No capítulo “Atos corporais subversivos” do Problemas de gênero, Judith Butler analisou as limitações das alternativas pré-discursivas e vitalistas como crítica ao patriarcado. Para ela, a natureza, assim como os sentidos do tato, do olfato e do paladar, a maternidade como metáfora e o mais que o valha, nada mais fazem que reiterar a mesma ordem que se quer questionar.
O corpo e a natureza ou o corpo como natureza é um dos eixos de uma grade estruturante que fundamenta a própria “lei paterna”, que investe o corpo de uma discursividade desde sempre política e, por extensão, subalternizante.
Ou seja, na ordem patriarcal, inclusive no seu estágio neoliberal, o corpo é um poderoso aglutinador de estigmas de gênero, raça e classe.
Há vários exemplos incômodos na grande obra de Clarice quanto a isso.
A “gorda” de Felicidade clandestina, “baixa, sardenta e de cabelos excessivamente crespos, meio arruivados. Tinha um busto enorme…”, está no lado oposto ao da narradora, do grupo das “bonitinhas”, das que gostam de ler, para as quais a felicidade está na leitura, o que pressupõe um enlace problemático entre corporeidade e ignorância ou sabedoria.
O corpo neste conto não funciona como simples aferidor estético, aliás nada funciona como tal, mas como uma metáfora de excludente de saber.
Macabéa de A hora da estrela e Janair de A paixão segundo G. H., resumem os riscos de premissas primitivistas e pré-discursivas, com seus peculiares componentes de ancestralidade “natural”.
“Embora a moça anônima da história seja tão antiga que podia ser uma figura bíblica. Ela era subterrânea e nunca tinha tido floração. Minto: ela era capim”.
“Agora eu entendia que a barata e Janair eram os verdadeiros habitantes do quarto.”
2. Mas… quanto a Clarice
Mas a grande obra de Clarice não para aí.
Deve também ser lida numa perspectiva barroca, com dobras e circunvoluções, fazendo-as se multiplicarem em ambiguidades e ambivalências.
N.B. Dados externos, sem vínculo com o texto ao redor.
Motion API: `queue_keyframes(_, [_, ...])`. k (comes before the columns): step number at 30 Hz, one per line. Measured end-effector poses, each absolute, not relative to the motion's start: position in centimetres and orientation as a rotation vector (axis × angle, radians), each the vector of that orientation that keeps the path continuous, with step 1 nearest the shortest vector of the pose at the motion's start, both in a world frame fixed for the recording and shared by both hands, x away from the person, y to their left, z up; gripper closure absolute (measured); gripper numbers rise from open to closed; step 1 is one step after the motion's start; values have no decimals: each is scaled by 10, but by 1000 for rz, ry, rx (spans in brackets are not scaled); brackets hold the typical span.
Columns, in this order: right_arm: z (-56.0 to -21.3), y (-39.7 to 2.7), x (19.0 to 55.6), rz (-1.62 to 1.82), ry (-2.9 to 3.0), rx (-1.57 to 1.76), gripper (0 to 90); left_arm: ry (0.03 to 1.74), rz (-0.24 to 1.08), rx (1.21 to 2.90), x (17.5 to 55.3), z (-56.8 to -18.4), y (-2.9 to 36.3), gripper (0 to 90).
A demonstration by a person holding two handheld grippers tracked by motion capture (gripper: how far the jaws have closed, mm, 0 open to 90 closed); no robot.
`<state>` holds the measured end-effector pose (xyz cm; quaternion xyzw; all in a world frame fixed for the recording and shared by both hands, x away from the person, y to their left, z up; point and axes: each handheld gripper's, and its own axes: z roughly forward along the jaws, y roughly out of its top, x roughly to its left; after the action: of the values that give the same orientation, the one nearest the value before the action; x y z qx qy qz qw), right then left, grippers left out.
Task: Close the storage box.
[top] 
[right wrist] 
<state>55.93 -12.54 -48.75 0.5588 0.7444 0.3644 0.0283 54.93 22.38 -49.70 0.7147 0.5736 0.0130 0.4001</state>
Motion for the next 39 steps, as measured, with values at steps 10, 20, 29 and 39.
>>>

Seus melhores textos, as narrativas longas, acionam tantos outros devires, devires efetivamente de ruptura, raramente encontrados em outro lugar com a mesma intensidade e potenciais libertários.
2 coisas me chamam atenção e que me permitem manter Clarice entre os escritores que mais têm a dizer a nossas demandas do presente. 1. A crítica radical à supremacia de um eu obsedante, mola mestra de nossa literatura, mas não só, de boa parte da melhor literatura do século XX também, e 2. sua recusa de um enredo “forte”, e por isso mesmo da própria história oficial, de uma história do acontecimento.
Vale a esse respeito retomar a Janair de A paixão segundo G.H..
Embora ela tenha se demitido na véspera, a narradora não lembra seu rosto e tem dificuldade em lembrar-lhe o nome, “quis lembrar-me de seu rosto, e admirada não consegui”; “mas seu nome — é claro, é claro, lembrei-me finalmente: Janair”.
Mas os trabalhos imateriais de Janair, sua ausência cheia de historicidade para além de uma história pressuposta pelo próprio esquecimento, coloca-a na origem da razão de ser da própria obra, o devir intensivo da narradora em busca de uma desesperada alteridade: “Janair era a primeira pessoa realmente exterior de cujo olhar eu tomava consciência”.
É Janair como alteridade radical em sua recusa em permanecer “servindo”, que desencadeia a crise narcísica de G.H., obriga-a se abrir para além do que pressupunha ser a articulação controlada entre o seu próprio eu e o mundo.
A partir daí, a crise do eu não poderá manter o mundo intacto na velha ordem: “se eu for adiante nas minhas visões fragmentárias, o mundo inteiro terá que se transformar para eu caber nele”.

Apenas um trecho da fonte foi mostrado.